LinkedIn is a professional social networking platform that allows users to connect with other professionals, find job opportunities, stay updated on industry news, and more. With over 800 million members worldwide, LinkedIn processes massive amounts of data on a daily basis to power its platform and features.
To manage this large volume of interconnected data, LinkedIn relies on graph databases. A graph database uses graph structures to store and query data, allowing for efficient traversal and analysis of relationships between data points. For LinkedIn, this enables features like customized recommendations, people you may know suggestions, and mapping out professional connections and networks.
So which specific graph database does LinkedIn actually use? LinkedIn engineers have shared that the company relies on Apache Aurora, a distributed graph database open sourced by LinkedIn in 2015. Apache Aurora was purpose-built by LinkedIn to scale to meet their needs as the network expanded to have hundreds of millions of members.
Why a Graph Database?
Graph databases like Apache Aurora are especially well-suited to storing social network data. This is because they allow you to efficiently model relationships and connections, with data points represented as nodes and relationships represented as edges between nodes.
Modeling LinkedIn members and connections as a graph makes it easy to traverse networks and relationships. This powers core features like displaying your own professional network, recommending connections, and allowing you to explore the networks of other members. A traditional relational database would be far less efficient at connecting these dots.
In addition, a graph database gives LinkedIn flexibility in the interconnected data they need to manage. Features like groups, job postings, companies, schools, and skills can all be modeled and linked together in different ways. Apache Aurora provides the ability to easily evolve and change how these entities relate without needing to rebuild schemas and mappings.
The Advantages of Apache Aurora
So why did LinkedIn decide to develop and open source their own graph database with Apache Aurora, rather than using an existing technology? There were a few key advantages that led LinkedIn to create Aurora:
- Scalability – Aurora was designed from the ground up to scale with the size of LinkedIn’s massive user base and their unique data needs.
- Performance – Optimizations allow Aurora to handle complex graph queries with low latency, which is critical for LinkedIn’s user experience.
- Control – As an open source project, LinkedIn has full control to add features and optimizations tailored to their use cases.
- Cost – Bringing graph database management in-house with open source software allowed significant cost savings vs. commercial solutions.
Essentially, LinkedIn realized that their data and use cases were unique enough that they needed a custom graph database that could scale, perform, and evolve along with their platform. Apache Aurora gave them the ability to build that system tailored to LinkedIn’s needs.
Apache Aurora Architecture
So how does Aurora work under the hood?

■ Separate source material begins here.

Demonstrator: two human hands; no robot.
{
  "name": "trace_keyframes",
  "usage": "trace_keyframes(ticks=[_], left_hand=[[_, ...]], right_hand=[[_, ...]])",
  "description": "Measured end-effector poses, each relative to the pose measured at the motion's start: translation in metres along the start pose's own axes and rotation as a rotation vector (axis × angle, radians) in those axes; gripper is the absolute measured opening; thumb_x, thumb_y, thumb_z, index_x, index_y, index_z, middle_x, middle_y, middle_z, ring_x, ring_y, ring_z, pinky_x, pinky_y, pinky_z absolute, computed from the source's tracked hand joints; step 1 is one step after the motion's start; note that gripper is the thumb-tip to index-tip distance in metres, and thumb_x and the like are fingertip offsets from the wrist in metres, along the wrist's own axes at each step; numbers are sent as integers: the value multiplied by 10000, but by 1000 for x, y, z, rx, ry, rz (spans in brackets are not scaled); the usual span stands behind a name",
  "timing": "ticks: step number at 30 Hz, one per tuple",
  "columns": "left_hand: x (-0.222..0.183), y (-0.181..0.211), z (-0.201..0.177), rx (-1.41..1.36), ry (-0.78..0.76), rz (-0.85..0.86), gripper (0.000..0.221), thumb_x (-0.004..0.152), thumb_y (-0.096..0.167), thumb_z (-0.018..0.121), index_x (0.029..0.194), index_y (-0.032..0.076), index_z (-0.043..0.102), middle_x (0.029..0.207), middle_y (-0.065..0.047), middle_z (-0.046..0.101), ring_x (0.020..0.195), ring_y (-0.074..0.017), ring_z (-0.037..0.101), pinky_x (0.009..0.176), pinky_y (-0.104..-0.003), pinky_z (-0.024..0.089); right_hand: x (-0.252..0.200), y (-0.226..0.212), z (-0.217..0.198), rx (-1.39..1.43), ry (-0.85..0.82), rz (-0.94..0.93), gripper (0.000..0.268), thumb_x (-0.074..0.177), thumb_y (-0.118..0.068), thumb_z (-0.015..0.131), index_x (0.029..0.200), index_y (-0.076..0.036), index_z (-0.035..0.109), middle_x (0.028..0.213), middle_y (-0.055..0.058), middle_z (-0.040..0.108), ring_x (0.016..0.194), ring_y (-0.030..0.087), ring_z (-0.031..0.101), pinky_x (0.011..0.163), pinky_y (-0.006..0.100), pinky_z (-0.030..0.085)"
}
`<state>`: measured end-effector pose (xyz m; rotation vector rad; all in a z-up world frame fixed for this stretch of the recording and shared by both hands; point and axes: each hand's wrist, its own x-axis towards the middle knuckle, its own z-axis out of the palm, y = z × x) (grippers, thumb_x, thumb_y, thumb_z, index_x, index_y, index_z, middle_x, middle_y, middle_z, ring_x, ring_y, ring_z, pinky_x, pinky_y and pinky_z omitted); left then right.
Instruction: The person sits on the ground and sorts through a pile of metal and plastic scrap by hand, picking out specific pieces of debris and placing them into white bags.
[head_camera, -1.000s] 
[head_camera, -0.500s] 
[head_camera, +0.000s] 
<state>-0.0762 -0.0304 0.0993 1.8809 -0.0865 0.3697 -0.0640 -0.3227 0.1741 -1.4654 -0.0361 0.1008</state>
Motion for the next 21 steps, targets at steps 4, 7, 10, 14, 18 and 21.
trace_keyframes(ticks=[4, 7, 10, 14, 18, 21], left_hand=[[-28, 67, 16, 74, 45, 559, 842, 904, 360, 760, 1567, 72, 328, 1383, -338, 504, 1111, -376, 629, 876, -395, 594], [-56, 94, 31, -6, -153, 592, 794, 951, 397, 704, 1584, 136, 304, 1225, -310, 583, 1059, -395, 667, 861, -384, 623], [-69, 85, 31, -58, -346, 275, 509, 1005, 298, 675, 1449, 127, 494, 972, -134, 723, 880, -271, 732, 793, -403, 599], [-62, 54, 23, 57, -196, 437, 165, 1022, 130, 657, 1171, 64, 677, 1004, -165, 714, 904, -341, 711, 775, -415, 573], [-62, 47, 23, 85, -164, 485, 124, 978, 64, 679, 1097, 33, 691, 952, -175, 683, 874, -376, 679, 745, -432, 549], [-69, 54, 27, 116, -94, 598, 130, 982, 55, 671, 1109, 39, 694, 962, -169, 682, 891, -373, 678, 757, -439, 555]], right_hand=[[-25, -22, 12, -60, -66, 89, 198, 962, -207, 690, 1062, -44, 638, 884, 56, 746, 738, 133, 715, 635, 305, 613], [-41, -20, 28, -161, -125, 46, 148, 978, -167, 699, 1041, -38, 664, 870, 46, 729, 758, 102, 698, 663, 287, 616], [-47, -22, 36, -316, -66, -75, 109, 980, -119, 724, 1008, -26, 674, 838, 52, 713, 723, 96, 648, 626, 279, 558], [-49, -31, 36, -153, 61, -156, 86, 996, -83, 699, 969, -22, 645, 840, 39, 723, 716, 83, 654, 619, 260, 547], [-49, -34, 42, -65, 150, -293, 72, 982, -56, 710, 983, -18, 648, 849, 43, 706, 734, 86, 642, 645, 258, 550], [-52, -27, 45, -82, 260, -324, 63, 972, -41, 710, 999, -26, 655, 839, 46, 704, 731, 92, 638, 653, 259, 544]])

Here are some key architectural details:
- Distributed database – Aurora runs as a distributed cluster, allowing it to scale horizontally across many servers.

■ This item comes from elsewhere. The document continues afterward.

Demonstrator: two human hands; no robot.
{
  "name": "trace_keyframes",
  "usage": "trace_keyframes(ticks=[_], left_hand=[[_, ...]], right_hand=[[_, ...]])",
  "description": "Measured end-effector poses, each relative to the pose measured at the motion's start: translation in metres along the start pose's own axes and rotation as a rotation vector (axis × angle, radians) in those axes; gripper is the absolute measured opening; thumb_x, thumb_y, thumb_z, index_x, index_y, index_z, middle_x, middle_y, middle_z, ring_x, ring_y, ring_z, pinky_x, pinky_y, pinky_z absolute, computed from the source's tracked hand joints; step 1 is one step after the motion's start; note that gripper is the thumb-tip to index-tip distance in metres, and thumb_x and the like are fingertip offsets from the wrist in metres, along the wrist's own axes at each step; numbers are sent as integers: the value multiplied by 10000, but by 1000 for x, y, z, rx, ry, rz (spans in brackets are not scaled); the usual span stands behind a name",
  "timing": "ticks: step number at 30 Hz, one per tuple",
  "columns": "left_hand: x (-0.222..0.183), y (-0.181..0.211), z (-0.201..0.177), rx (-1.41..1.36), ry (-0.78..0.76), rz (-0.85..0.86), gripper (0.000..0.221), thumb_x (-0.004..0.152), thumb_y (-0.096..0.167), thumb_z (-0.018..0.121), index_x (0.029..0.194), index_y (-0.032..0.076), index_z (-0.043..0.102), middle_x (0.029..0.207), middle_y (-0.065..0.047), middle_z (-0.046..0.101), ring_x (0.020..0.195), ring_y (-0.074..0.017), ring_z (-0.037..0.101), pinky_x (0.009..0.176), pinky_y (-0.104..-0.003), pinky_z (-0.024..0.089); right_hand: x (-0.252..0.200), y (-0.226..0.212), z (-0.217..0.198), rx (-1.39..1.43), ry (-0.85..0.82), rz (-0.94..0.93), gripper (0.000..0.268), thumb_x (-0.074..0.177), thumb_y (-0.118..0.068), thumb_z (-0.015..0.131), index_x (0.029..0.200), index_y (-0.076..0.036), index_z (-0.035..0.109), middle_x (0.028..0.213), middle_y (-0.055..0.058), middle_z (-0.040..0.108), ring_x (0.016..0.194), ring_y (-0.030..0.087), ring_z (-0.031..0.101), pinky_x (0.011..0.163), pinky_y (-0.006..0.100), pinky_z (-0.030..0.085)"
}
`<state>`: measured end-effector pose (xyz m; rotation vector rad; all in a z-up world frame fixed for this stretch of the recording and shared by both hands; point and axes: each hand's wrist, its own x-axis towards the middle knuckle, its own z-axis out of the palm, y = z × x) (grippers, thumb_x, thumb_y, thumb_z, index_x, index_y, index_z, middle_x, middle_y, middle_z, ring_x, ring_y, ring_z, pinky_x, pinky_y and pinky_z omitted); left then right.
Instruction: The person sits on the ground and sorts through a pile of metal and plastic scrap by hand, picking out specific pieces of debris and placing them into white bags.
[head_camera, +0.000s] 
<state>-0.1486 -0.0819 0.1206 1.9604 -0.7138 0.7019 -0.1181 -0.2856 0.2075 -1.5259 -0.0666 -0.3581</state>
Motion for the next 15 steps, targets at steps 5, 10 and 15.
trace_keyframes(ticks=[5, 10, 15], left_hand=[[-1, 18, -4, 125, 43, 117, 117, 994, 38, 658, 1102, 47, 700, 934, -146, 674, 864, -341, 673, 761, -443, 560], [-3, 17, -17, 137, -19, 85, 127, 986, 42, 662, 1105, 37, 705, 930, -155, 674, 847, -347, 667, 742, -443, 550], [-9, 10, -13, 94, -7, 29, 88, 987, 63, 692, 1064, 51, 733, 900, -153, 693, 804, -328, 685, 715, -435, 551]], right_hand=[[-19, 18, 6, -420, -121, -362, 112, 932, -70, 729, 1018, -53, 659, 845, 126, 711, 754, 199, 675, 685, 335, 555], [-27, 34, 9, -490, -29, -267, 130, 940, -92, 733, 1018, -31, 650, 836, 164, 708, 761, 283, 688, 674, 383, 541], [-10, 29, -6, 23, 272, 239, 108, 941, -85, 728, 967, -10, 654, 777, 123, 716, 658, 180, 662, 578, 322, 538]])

- Graph partitioning – The graph is dynamically partitioned across the cluster to balance load and optimize performance.
- OLTP optimization – Aurora emphasizes low latency online transaction processing for reads and writes.
- Data compression – Graph data is compressed to optimize storage efficiency.

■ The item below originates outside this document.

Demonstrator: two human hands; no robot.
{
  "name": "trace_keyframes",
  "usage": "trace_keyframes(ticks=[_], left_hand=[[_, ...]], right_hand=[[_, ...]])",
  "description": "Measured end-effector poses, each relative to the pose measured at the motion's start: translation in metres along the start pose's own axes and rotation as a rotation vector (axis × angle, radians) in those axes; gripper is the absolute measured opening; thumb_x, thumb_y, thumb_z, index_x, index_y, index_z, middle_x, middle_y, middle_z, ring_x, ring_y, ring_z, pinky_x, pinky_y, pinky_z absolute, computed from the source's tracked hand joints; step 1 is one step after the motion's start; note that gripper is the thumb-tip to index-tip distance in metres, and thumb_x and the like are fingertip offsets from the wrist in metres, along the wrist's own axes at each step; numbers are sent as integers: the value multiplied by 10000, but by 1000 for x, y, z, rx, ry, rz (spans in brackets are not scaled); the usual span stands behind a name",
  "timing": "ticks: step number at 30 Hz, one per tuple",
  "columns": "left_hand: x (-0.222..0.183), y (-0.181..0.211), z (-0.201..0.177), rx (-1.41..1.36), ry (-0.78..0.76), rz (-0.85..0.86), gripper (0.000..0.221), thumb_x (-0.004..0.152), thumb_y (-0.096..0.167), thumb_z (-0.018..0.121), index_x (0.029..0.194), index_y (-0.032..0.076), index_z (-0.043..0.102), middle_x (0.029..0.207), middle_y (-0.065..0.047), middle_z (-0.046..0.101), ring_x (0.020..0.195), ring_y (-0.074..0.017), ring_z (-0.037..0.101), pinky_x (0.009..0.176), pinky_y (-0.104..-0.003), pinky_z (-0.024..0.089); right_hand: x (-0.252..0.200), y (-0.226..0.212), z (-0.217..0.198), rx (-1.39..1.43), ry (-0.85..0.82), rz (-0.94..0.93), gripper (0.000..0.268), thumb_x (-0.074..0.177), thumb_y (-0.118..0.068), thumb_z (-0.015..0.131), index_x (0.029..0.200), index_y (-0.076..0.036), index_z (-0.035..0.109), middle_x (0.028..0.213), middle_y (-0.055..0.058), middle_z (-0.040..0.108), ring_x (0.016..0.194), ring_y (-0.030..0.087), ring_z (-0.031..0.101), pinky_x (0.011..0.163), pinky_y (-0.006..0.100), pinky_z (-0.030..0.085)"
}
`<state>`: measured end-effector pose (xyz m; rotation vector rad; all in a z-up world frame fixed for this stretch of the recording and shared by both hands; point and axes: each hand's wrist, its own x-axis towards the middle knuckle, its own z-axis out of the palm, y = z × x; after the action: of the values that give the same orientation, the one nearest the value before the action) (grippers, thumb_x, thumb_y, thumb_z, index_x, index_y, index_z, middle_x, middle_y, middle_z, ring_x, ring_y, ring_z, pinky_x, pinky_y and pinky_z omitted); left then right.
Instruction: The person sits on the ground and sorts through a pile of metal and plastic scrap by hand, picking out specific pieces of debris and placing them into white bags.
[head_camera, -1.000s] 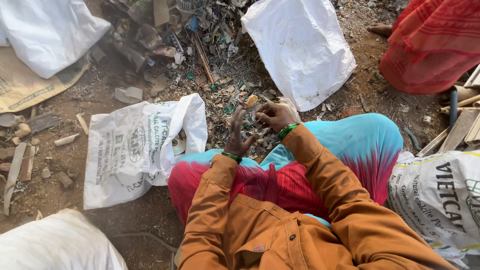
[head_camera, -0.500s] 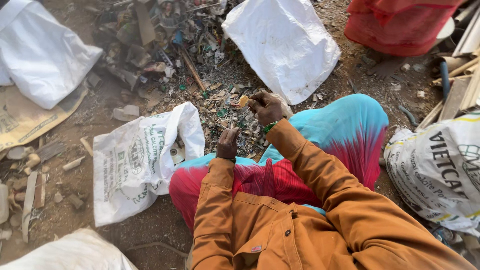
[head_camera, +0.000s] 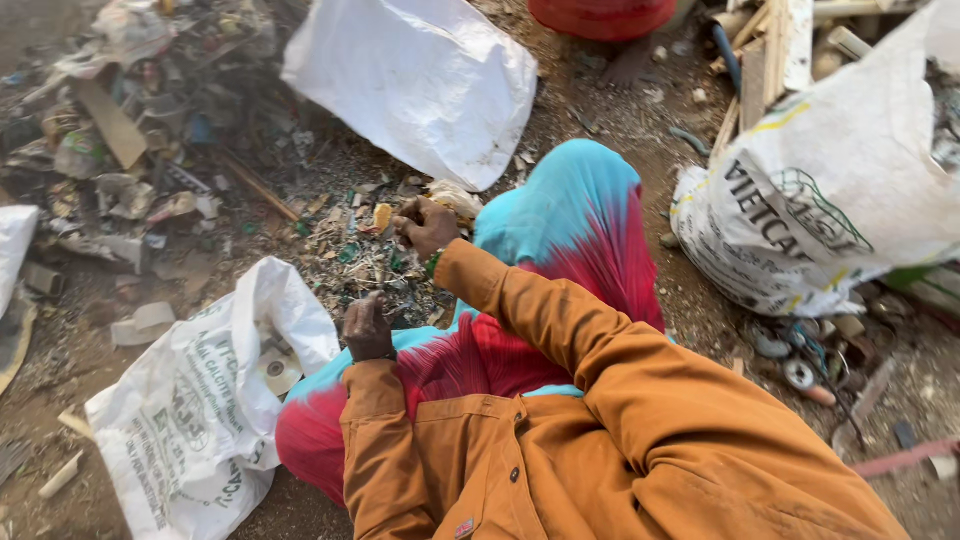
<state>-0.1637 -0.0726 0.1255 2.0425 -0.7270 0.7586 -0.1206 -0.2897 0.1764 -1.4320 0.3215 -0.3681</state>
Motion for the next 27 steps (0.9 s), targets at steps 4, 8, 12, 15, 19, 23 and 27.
trace_keyframes(ticks=[4, 8, 12, 15, 19, 23, 27], left_hand=[[4, 6, 5, 70, -24, 72, 57, 1025, 65, 674, 1050, 39, 718, 904, -158, 683, 821, -347, 671, 737, -454, 544], [17, 39, 4, 21, -13, 62, 99, 1065, 79, 643, 1088, 22, 721, 924, -162, 680, 841, -345, 672, 755, -453, 550], [34, 66, 1, 37, -73, 132, 131, 1071, 96, 636, 1099, 12, 733, 936, -159, 702, 836, -340, 685, 762, -451, 561], [39, 73, 5, 40, 29, 2, 127, 1068, 104, 652, 1089, 9, 734, 958, -170, 716, 837, -346, 699, 743, -444, 561], [35, 75, 17, 59, -25, 125, 90, 1060, 77, 666, 1050, 27, 741, 892, -133, 711, 783, -303, 693, 707, -428, 568], [23, 75, 19, 56, -204, 310, 79, 1020, 38, 685, 978, 32, 751, 802, -123, 689, 708, -277, 677, 640, -419, 558], [25, 63, 18, 77, 35, -236, 83, 998, 49, 688, 959, 42, 760, 834, -136, 716, 720, -285, 687, 650, -420, 540]], right_hand=[[-10, 1, 9, -205, 30, -521, 69, 949, -70, 683, 1012, -57, 656, 832, 94, 726, 737, 173, 698, 654, 319, 579], [-34, 6, -3, -419, -167, -673, 73, 944, -87, 680, 996, -75, 630, 827, 127, 685, 776, 273, 712, 686, 382, 569], [-54, 11, -25, -373, -105, -379, 134, 936, -141, 734, 1002, -61, 648, 799, 156, 690, 680, 281, 702, 648, 394, 565], [-67, 12, -36, -381, -151, -665, 135, 958, -141, 715, 995, -55, 617, 835, 131, 707, 773, 264, 719, 668, 360, 579], [-60, 0, -60, 21, -75, -401, 64, 1009, -99, 647, 1014, -38, 630, 865, 78, 720, 774, 176, 705, 704, 338, 612], [-68, -15, -68, 38, 63, -111, 82, 1003, -100, 687, 987, -31, 646, 839, 55, 722, 731, 134, 653, 669, 315, 581], [-88, -25, -68, -160, -65, -527, 147, 948, -108, 721, 1015, -15, 629, 850, 67, 713, 754, 103, 677, 660, 291, 552]])
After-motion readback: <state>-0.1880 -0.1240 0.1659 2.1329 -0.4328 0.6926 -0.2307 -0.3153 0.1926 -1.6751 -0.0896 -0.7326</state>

- Durability – Data is replicated across the cluster for durability and high availability.
Together, these architectural decisions allow Aurora to support the unique demands of LinkedIn’s platform – huge data volumes, complex graph structures, high concurrency, low latency response times, and always-on availability.
Apache Aurora in Use
LinkedIn relies on Apache Aurora to power many aspects of both the user-facing platform and internal analytics:
- Member profiles – The core social graph of members and connections.
- Feed generation – Personalized feeds based on networks and interests.
- Group analytics – Recommending related groups and analyzing member interest graphs.
- Search – More relevant people search results based on graph connectivity.
- Internal tools – Analyzing usage patterns and other analytics use cases.
Aurora’s graph model allows storing once and querying in different ways across these scenarios. And as LinkedIn’s needs grow and change over time, the flexibility of their customized graph database gives them an advantage.
Results
By all accounts, developing and leveraging Apache Aurora has been a technical success for LinkedIn. Here are some key results:
- Scaled to 800+ million members and billions of edges.
- Enables real-time responses across a range of services.
- Powers a highly personalized user experience.
- Reduced infrastructure costs compared to commercial graph databases.
- Ongoing development driven by real-world needs.
Of course, LinkedIn still faces challenges in managing this massive graph data. But Apache Aurora has proven to be a foundational piece in supporting LinkedIn’s growth and platform capabilities over the years.
Conclusion
LinkedIn relies on the Apache Aurora graph database to power its social network platform and features. As an open source project tailored to LinkedIn’s needs, Aurora allows storing and querying the complex relationships between hundreds of millions of members and entities.
A graph database is the natural choice for modeling LinkedIn’s professional social network and member activity. And developing Aurora in-house gave LinkedIn the ability to highly optimize the system for their specific use cases at scale. The result is a platform that can turn LinkedIn’s web of professional connections into personalized, relevant experiences for users.